Difficile dare una definizione univoca di che cosa faccia di un libro un classico e non per niente questa è ancora oggi una delle domande letterarie più irrisolte. Vi sarà capitato spesso di incappare in discussioni sull’argomento e ogni volta, immancabilmente, avrete sentito citare il nostro Italo Calvino, che nelle 14 definizioni fornite nel saggio Perché leggere i classici, che dà il titolo all’omonima raccolta pubblicata postuma, ha provato a dare una risposta articolata all’annosa questione.
Recentemente sulle pagine di Salon, Laura Miller si è interrogata sul tema prendendo come spunto il dubbio espresso da una libraia del Vermont, indecisa se esporre il poema Beowulf nella traduzione di Seamus Heaney nello scaffale della poesia o dei classici. Nel porsi questa domanda la donna si è accorta per la prima volta che nella sua libreria alcuni autori, quali P.G. Wodehouse e Kurt Vonnegut, erano migrati misteriosamente dalla sezione narrativa a quella di classici, forse su iniziativa di qualche giovane impiegato o addirittura di un cliente. L’autrice dell’articolo riflette a tale proposito su come la definizione di classico sia in parte soggettiva e dipenda da una serie di fattori quali la storicità del libro, la sua qualità, l’impatto che ha avuto sui suoi tempi. E ancora, la distanza temporale ha importanza? Il fatto che Don De Lillo e Toni Morrison siano ancora in vita, si chiede la Miller, fa sì che Underworld e Amatissima si trovino ancora nella sezione narrativa? Underworld è uscito solo un anno dopo Infinite Jest, ma per quest’ultimo si può già parlare di classico data l’immediata santificazione di DFW dopo la sua prematura scomparsa?

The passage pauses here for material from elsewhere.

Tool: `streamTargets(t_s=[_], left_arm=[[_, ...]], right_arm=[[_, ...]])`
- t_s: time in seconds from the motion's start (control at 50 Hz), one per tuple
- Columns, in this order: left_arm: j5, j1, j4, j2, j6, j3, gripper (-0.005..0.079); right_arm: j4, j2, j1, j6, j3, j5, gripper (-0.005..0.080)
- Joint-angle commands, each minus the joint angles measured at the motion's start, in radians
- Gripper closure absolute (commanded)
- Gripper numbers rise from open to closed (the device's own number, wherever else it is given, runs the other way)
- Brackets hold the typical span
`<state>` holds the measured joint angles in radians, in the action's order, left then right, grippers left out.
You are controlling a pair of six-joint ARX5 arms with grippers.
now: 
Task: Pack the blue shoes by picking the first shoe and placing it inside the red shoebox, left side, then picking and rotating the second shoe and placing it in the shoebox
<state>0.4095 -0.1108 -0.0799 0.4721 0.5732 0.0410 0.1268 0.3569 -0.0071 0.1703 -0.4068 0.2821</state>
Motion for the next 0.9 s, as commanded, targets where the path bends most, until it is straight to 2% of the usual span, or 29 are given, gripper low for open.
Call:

L’autrice cita a tale proposito una discussione tra lettori su Goodreads che è esemplificativa della varietà di risposte a una stessa domanda: dalla presenza nei libri di storia al mero gradimento personale, ognuno ha la propria visione di che cosa faccia di un libro un classico. Ma quella che ci interessa affrontare oggi è un’altra domanda: ci sono libri che sono entrati nell’olimpo dei classici, ma che non meriterebbero di starci? Se potessimo togliere qualche nome dalla lista, quale sarebbe?
Il magazine Flavorwire ha girato questa domanda a una serie di critici, scrittori e insider del panorama editoriale chiedendo loro di indicare uno o più titoli che dovrebbero essere depennati dalla lista. Si parte dalla scrittrice Adelle Waldman che cita Stoner di John Williams; il libro (una delle letture migliori che ho fatto nel 2013, ndr) non farebbe in realtà parte del canone, ma sta avendo un tardivo successo e molti insistono sul fatto che sia stato ingiustamente sottovalutato. È noto infatti che il romanzo, pubblicato per la prima volta nel 1965, ottenne un modesto riscontro vendendo appena 2000 copie ed è stato riscoperto di recente, prima negli Stati Uniti, per poi arrivare in Europa grazie ad una traduzione in francese da parte della scrittrice Anna Gavalda nel 2011 e poi in Italia per Fazi nel 2012. A quasi cinquant’anni dalla pubblicazione ha ottenuto un grande successo di critica e pubblico, del tutto immotivato a dar retta alla Waldman che lo descrive come il tentativo di dipingere come un eroe vittima della moglie un uomo che era in realtà passivo e codardo.
Secondo Ilan Stavans, editore di Restless Books, potremmo fare a meno di John Updike in toto e di Il buio oltre la siepe, giudicato scadente e auto-compiacente. A dar retta a Adrian Todd Zuniga, fondatore del format di sfide letterarie Literary Death Match, a uscire dal Canone dovrebbe essere l’Ulisse di Joyce, un libro che farebbe più danni che altro ai lettori e che nessuno si sognerebbe di leggere se non fosse obbligato. Joyce si prende una doppia citazione: secondo il co-fondatore di Electric Literature Benjamin Samuel dovremmo smetterla di parlare tanto di Finnegans Wake. Per lo scrittore Justin Taylor, tra i sopravvalutati ci sarebbero Salinger e, nuovamente, Updike.
Secondo la scrittrice Katherine Bucknell invece, l’espressione science fiction classic sarebbe un ossimoro, in quanto nulla ha maggiori probabilità di risultare "datato" di un romanzo che azzarda previsioni sul futuro; la realtà sarebbe ben presto più interessante della narrazione. Per questo motivo l’autrice cestinerebbe i capisaldi del genere: Brave New World di Huxley, Jules Verne, H.G. Wells.
E voi come la pensate? C’è qualche libro che vi è stato imposto a scuola o che vi siete trovati in mano nello scaffale dei classici che pensate non si meriti di starci?